エレベーターの『閉』ボタンを押す人は生きるのが下手?

 あなたはビルのエレベーターに乗った時、すぐに「閉」のボタンを押しますか? それとも、「閉」は押さずに、自然と閉まるのを待っていますか? どこにでもあるエレベーターの「閉」ボタンですが、これを押すか押さないかでは、随分と生き方に違いがあるようです。

 出版プロデューサーとして活躍し、生活経済評論家として新聞、雑誌などで執筆を行う川北義則さんは、自著『「いい加減」なのに、毎日トクしている人「いい人」なのに毎日ソンしている人』の中で、「生きるのが上手な人は、エレベーターの『閉』ボタンを押さない、生きるのが下手な人は、エレベーターの『閉』ボタンをすぐに押す」と指摘しています。

 たしかに「閉」ボタンを押して少しばかり時間を短縮することができます。しかし川北さんは、そうした”時短効果”では大したものは得られず、むしろストレスが増えるのではないかと指摘します。

「早く目的地に着きたいのなら、十分時間の余裕を見て出かければいい。私はいつも約束の時間より十五分か、ときには三十分くらい余裕を見て出かける。そして、途中を急がない」(同書より)

 川北さんは、高速道路を例えに、道中を急いでもそれほど得がないということを説きます。

「高速道路を走ってみればよくわかる。高速道路を走っていると、後ろからビュンビュン飛ばして追い抜いていく車がある。だが、次の料金所に近づくと、ずいぶん前に追い抜いていった車がすぐ前方に見えることがある。10台や20台の車を追い抜いても、目的地に着く頃にはほとんど差はないのだ。それに車をぶっ飛ばせば、事故の危険は格段に高まる。そんなリスクを負うだけの事情のあるときなどめったにないはずだ」(同書より)

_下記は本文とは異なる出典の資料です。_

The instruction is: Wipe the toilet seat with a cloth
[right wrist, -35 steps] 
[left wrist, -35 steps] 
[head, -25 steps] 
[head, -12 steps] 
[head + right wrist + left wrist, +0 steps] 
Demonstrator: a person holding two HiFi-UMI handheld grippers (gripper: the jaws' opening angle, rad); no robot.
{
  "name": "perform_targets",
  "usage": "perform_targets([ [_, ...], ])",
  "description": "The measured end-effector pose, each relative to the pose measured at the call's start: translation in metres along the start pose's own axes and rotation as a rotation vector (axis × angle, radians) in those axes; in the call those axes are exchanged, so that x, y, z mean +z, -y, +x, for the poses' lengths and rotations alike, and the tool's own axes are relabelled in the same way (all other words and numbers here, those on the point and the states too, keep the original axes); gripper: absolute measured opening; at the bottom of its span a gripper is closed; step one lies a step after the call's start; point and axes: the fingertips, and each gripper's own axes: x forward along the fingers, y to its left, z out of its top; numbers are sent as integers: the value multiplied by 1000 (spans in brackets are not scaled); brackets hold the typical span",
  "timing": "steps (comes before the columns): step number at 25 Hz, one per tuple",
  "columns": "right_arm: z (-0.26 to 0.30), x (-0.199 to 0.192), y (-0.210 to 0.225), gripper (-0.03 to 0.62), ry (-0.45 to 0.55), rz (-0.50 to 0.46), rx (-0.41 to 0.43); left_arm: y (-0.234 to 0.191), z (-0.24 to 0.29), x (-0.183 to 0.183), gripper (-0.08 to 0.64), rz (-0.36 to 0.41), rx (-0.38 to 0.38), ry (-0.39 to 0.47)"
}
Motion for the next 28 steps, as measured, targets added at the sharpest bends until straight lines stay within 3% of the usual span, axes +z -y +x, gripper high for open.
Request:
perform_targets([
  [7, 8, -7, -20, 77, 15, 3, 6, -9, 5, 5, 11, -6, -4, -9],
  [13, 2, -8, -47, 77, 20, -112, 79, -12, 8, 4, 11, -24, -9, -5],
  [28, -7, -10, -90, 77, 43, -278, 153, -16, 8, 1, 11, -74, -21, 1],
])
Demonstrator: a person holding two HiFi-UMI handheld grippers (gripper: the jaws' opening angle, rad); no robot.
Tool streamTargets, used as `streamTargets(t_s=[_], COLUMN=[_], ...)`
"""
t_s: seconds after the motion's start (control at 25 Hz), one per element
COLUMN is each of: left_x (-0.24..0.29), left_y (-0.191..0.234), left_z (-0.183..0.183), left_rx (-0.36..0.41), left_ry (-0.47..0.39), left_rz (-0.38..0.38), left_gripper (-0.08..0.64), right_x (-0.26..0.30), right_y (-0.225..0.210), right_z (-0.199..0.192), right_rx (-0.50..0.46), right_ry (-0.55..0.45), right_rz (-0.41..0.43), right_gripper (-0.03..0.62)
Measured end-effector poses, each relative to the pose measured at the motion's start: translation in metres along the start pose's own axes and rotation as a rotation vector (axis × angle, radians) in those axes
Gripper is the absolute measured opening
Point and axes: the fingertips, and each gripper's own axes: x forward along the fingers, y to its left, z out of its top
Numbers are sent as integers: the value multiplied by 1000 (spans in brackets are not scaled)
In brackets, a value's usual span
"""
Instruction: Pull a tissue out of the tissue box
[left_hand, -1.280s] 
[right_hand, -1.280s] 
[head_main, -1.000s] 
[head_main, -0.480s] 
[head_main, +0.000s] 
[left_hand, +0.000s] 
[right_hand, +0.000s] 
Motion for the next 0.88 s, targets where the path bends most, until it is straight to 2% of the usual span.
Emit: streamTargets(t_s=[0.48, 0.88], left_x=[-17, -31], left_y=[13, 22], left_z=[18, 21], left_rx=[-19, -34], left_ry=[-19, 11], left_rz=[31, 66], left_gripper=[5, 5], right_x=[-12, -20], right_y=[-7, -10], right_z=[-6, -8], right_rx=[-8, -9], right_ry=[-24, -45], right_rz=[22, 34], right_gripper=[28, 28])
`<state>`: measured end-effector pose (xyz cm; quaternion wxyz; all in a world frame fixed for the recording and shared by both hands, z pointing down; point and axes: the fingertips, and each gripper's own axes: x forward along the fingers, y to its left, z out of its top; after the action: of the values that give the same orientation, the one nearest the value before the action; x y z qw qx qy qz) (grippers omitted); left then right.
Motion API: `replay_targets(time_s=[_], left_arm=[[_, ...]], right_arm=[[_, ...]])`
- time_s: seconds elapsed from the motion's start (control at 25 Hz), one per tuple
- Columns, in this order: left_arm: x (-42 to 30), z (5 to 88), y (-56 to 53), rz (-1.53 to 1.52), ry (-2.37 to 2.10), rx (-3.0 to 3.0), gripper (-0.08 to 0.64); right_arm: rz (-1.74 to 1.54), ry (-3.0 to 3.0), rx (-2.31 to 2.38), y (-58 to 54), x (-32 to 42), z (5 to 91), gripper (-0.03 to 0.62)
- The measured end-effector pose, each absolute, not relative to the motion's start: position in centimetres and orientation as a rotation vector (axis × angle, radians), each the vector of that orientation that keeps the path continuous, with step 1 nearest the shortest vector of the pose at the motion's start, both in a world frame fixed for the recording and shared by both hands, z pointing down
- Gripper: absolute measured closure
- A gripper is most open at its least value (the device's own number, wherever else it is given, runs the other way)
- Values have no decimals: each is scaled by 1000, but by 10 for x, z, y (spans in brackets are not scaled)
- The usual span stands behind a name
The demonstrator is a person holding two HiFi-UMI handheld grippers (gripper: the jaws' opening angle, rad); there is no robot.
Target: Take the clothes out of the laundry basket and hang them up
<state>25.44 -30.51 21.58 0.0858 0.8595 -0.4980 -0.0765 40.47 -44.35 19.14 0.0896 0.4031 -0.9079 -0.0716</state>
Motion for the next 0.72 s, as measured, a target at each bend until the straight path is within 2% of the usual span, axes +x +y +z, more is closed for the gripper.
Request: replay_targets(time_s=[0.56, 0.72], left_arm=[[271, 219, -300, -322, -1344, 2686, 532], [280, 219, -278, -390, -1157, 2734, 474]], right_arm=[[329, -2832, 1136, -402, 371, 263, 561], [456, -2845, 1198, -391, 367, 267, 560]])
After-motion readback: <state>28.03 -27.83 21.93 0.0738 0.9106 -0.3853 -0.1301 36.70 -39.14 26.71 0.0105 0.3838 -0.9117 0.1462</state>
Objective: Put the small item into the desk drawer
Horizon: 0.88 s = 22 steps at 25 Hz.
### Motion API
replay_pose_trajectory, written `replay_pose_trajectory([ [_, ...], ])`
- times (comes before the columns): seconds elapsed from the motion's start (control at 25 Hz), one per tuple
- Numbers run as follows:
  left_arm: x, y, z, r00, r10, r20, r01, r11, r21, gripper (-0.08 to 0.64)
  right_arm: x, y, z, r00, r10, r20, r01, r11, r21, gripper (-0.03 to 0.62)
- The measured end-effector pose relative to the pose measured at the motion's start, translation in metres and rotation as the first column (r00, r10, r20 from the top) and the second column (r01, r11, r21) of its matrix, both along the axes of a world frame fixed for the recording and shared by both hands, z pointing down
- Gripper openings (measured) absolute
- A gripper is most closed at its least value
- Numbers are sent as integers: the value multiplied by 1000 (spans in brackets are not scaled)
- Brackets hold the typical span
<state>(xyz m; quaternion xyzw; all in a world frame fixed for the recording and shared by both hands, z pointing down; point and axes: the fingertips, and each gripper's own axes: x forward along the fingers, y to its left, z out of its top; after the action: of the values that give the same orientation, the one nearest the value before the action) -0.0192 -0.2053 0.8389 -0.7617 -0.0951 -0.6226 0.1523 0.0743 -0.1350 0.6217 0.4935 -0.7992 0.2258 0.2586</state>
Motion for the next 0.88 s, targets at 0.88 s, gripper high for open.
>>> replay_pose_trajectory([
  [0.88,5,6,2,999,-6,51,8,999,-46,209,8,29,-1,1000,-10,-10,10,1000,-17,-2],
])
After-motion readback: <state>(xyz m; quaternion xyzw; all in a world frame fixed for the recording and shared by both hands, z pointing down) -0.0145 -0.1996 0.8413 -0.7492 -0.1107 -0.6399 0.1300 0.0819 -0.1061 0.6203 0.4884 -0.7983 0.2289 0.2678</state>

 それほど差がないにも関わらず急いでいる車と、それほどの差がないことを知っていて急がない車。余裕のない前者は、事故の可能性を高めており危険です。目的地に急いで行きたい場合は、道中を急ぐのではなく、出発時間を早めたいもの。

 エレベーターでも、「開」や「閉」のボタンを必死になって連打して、一体どれほどの時間が確保できているのでしょう。逆に、すぐに扉が閉じないことにイライラし、閉じる直前に「開」が押されて新たに人が入ってきてイライラ……。ほんの僅かな時間を確保するために、自身はストレスをため込み、他の利用者にも嫌な思いをさせてしまう。確かに生き方下手と言えるのかもしれません。

「都会には都会の過ごし方がある。だが、心の余裕を持ちたかったら、できるだけ、エレベーターの開閉ボタンを押さないようにしてみたらどうか。エレベーターは黙って乗れば自然にドアは開いたり、閉まったりする。せめてそれを待つくらいの余裕のある都会人でありたい。実際にそれを実行するだけで心にゆとりが出てくるはずだ」(同書より)

 今まで、当然のようにエレベーターの「閉」ボタンを押していた人。これから乗るエレベーターは、「閉」ボタンを押さずに、心によとりを持って、少しだけ待ってみてはいかがでしょうか。